***** Extracted records *****
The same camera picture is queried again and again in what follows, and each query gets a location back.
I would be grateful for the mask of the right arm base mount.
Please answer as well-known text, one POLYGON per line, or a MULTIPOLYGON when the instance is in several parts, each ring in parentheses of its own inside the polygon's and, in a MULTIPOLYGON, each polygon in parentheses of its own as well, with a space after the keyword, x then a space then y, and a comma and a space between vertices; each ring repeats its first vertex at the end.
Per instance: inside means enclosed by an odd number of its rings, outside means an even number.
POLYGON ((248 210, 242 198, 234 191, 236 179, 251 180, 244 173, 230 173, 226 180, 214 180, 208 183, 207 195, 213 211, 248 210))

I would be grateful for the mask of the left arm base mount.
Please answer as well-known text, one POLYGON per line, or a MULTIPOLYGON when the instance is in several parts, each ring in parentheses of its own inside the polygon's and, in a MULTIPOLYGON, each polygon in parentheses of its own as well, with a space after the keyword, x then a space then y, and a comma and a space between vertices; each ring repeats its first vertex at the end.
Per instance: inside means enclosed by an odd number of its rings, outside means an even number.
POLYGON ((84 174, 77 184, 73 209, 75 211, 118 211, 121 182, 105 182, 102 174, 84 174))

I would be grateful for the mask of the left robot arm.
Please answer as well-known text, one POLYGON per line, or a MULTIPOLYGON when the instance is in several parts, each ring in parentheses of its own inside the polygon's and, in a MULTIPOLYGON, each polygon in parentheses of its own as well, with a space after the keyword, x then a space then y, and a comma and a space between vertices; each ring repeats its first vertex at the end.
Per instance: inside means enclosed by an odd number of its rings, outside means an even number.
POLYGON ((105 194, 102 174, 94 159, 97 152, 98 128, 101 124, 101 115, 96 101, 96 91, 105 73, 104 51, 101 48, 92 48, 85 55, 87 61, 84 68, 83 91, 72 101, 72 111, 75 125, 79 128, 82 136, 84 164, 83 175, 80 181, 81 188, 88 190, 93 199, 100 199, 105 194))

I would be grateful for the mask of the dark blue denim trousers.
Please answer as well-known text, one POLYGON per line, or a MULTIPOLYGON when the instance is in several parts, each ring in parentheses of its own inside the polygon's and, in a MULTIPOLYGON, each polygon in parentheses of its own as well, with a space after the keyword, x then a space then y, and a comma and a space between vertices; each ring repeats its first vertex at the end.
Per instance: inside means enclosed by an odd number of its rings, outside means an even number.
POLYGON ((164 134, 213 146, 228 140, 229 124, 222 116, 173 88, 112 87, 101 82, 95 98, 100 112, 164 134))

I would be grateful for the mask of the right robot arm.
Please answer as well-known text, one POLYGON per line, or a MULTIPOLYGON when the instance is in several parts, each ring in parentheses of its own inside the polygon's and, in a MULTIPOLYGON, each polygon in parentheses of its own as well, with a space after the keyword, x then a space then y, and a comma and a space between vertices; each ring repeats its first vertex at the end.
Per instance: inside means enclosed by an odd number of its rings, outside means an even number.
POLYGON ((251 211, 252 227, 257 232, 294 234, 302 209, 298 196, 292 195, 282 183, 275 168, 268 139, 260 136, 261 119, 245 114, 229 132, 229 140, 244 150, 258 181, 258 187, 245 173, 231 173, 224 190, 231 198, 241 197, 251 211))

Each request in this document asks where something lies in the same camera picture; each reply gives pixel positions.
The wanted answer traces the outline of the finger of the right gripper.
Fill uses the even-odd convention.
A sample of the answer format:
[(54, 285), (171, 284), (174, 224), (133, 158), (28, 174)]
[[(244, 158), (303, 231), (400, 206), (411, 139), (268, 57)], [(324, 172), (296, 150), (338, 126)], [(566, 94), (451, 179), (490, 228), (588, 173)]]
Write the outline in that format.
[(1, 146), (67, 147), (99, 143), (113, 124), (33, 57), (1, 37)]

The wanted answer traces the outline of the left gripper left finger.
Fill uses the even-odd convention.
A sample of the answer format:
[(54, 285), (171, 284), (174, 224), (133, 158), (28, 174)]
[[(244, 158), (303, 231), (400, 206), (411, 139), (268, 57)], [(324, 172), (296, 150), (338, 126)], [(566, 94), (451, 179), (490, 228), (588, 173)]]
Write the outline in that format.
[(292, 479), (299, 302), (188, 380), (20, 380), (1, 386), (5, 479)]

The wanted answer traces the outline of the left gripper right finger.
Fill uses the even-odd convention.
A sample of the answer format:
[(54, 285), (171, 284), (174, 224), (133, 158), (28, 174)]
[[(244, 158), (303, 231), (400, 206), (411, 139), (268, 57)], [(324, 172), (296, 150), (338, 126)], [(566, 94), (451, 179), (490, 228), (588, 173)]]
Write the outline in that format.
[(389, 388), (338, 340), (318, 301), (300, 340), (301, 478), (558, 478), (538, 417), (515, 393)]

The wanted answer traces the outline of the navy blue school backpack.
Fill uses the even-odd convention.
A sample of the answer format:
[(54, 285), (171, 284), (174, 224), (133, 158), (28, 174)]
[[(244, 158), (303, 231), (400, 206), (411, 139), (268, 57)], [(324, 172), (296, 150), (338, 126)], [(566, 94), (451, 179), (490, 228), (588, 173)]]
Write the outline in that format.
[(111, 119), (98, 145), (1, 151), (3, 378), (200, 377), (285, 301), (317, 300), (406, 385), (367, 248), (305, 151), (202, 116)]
*****
:: Task ::
Lines above that contain the string "camera" make up the answer.

:: Result of this task ::
The same camera picture is queried again and again in what follows, and each query gets a location back.
Each request in this document asks where something lies in the same camera picture; each reply gives pixel positions.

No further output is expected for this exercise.